| TASK DIRECTIONS |
Give back the whole listing exactly as shown.

| DATASET EXTRACT |

● ● ●

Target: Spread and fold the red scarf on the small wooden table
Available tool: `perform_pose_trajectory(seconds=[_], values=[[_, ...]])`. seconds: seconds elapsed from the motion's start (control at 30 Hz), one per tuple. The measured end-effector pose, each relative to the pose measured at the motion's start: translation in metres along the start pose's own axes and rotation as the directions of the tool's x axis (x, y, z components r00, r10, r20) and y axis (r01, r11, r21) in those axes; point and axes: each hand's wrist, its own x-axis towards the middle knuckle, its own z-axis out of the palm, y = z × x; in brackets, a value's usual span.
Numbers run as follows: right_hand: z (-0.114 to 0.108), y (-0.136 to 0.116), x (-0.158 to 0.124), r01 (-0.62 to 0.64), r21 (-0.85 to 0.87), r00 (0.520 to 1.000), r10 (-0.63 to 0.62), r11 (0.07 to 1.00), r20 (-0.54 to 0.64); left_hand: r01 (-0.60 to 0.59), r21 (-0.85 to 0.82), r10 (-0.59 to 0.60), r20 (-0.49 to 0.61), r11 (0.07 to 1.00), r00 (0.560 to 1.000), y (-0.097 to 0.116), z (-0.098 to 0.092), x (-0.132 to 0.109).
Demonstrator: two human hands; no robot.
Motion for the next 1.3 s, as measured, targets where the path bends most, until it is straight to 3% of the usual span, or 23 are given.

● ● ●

| ANSWER TO THE PROBLEM |
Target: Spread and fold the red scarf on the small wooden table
Available tool: `perform_pose_trajectory(seconds=[_], values=[[_, ...]])`. seconds: seconds elapsed from the motion's start (control at 30 Hz), one per tuple. The measured end-effector pose, each relative to the pose measured at the motion's start: translation in metres along the start pose's own axes and rotation as the directions of the tool's x axis (x, y, z components r00, r10, r20) and y axis (r01, r11, r21) in those axes; point and axes: each hand's wrist, its own x-axis towards the middle knuckle, its own z-axis out of the palm, y = z × x; in brackets, a value's usual span.
Numbers run as follows: right_hand: z (-0.114 to 0.108), y (-0.136 to 0.116), x (-0.158 to 0.124), r01 (-0.62 to 0.64), r21 (-0.85 to 0.87), r00 (0.520 to 1.000), r10 (-0.63 to 0.62), r11 (0.07 to 1.00), r20 (-0.54 to 0.64); left_hand: r01 (-0.60 to 0.59), r21 (-0.85 to 0.82), r10 (-0.59 to 0.60), r20 (-0.49 to 0.61), r11 (0.07 to 1.00), r00 (0.560 to 1.000), y (-0.097 to 0.116), z (-0.098 to 0.092), x (-0.132 to 0.109).
Demonstrator: two human hands; no robot.
Motion for the next 1.3 s, as measured, targets where the path bends most, until it is straight to 3% of the usual span, or 23 are given.

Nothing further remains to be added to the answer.